▶ WHAT THE EXERCISE ASKS
The full listing, returned exactly and free of pictures, is the expected answer.

▶ DATA SEGMENT
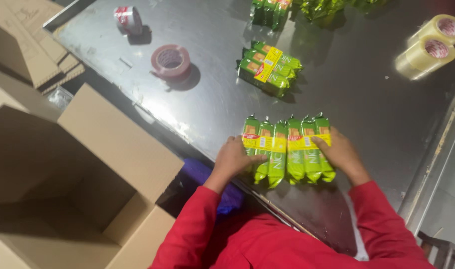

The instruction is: The person organizes stacks of green and yellow food packages on a metal table, places them in a cardboard box, seals the box with red tape using a tape dispenser, and moves the box aside.

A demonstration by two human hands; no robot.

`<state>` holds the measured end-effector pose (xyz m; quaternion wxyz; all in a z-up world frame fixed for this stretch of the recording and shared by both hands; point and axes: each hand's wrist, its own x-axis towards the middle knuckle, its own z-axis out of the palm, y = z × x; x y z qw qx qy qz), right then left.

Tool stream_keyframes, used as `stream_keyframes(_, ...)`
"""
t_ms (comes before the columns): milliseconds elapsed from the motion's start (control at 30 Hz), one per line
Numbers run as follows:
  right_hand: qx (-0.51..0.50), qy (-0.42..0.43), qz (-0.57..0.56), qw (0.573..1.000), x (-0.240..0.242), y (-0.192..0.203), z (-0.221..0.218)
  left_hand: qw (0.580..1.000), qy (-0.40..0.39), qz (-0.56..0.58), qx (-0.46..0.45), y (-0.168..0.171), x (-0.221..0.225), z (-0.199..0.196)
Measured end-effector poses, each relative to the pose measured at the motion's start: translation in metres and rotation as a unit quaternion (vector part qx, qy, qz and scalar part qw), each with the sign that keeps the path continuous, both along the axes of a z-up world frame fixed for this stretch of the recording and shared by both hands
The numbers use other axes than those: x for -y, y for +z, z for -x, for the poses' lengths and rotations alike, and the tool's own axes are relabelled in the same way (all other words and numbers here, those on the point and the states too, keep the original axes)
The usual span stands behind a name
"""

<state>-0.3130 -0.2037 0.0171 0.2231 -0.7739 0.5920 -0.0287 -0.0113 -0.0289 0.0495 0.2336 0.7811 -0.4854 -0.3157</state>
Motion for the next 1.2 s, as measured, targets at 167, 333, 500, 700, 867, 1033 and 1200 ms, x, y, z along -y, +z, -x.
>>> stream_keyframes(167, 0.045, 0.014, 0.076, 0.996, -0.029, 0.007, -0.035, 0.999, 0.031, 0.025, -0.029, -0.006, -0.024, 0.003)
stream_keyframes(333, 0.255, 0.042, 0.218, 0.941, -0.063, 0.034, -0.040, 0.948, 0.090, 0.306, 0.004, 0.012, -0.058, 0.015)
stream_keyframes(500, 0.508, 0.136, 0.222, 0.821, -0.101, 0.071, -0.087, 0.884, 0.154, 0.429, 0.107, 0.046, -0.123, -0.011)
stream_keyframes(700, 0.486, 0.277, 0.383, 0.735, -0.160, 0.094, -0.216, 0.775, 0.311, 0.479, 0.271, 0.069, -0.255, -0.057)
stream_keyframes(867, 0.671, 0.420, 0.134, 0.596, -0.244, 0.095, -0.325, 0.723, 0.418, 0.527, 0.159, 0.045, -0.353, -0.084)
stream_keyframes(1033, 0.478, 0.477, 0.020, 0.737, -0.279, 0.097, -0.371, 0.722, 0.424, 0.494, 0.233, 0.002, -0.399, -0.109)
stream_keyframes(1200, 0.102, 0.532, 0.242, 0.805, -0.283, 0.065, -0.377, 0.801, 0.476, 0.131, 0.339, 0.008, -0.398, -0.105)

▶ EXPECTED OUTPUT
The instruction is: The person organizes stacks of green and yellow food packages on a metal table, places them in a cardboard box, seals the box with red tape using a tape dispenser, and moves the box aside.

A demonstration by two human hands; no robot.

`<state>` holds the measured end-effector pose (xyz m; quaternion wxyz; all in a z-up world frame fixed for this stretch of the recording and shared by both hands; point and axes: each hand's wrist, its own x-axis towards the middle knuckle, its own z-axis out of the palm, y = z × x; x y z qw qx qy qz), right then left.

Tool stream_keyframes, used as `stream_keyframes(_, ...)`
"""
t_ms (comes before the columns): milliseconds elapsed from the motion's start (control at 30 Hz), one per line
Numbers run as follows:
  right_hand: qx (-0.51..0.50), qy (-0.42..0.43), qz (-0.57..0.56), qw (0.573..1.000), x (-0.240..0.242), y (-0.192..0.203), z (-0.221..0.218)
  left_hand: qw (0.580..1.000), qy (-0.40..0.39), qz (-0.56..0.58), qx (-0.46..0.45), y (-0.168..0.171), x (-0.221..0.225), z (-0.199..0.196)
Measured end-effector poses, each relative to the pose measured at the motion's start: translation in metres and rotation as a unit quaternion (vector part qx, qy, qz and scalar part qw), each with the sign that keeps the path continuous, both along the axes of a z-up world frame fixed for this stretch of the recording and shared by both hands
The numbers use other axes than those: x for -y, y for +z, z for -x, for the poses' lengths and rotations alike, and the tool's own axes are relabelled in the same way (all other words and numbers here, those on the point and the states too, keep the original axes)
The usual span stands behind a name
"""

<state>-0.3130 -0.2037 0.0171 0.2231 -0.7739 0.5920 -0.0287 -0.0113 -0.0289 0.0495 0.2336 0.7811 -0.4854 -0.3157</state>
Motion for the next 1.2 s, as measured, targets at 167, 333, 500, 700, 867, 1033 and 1200 ms, x, y, z along -y, +z, -x.
>>> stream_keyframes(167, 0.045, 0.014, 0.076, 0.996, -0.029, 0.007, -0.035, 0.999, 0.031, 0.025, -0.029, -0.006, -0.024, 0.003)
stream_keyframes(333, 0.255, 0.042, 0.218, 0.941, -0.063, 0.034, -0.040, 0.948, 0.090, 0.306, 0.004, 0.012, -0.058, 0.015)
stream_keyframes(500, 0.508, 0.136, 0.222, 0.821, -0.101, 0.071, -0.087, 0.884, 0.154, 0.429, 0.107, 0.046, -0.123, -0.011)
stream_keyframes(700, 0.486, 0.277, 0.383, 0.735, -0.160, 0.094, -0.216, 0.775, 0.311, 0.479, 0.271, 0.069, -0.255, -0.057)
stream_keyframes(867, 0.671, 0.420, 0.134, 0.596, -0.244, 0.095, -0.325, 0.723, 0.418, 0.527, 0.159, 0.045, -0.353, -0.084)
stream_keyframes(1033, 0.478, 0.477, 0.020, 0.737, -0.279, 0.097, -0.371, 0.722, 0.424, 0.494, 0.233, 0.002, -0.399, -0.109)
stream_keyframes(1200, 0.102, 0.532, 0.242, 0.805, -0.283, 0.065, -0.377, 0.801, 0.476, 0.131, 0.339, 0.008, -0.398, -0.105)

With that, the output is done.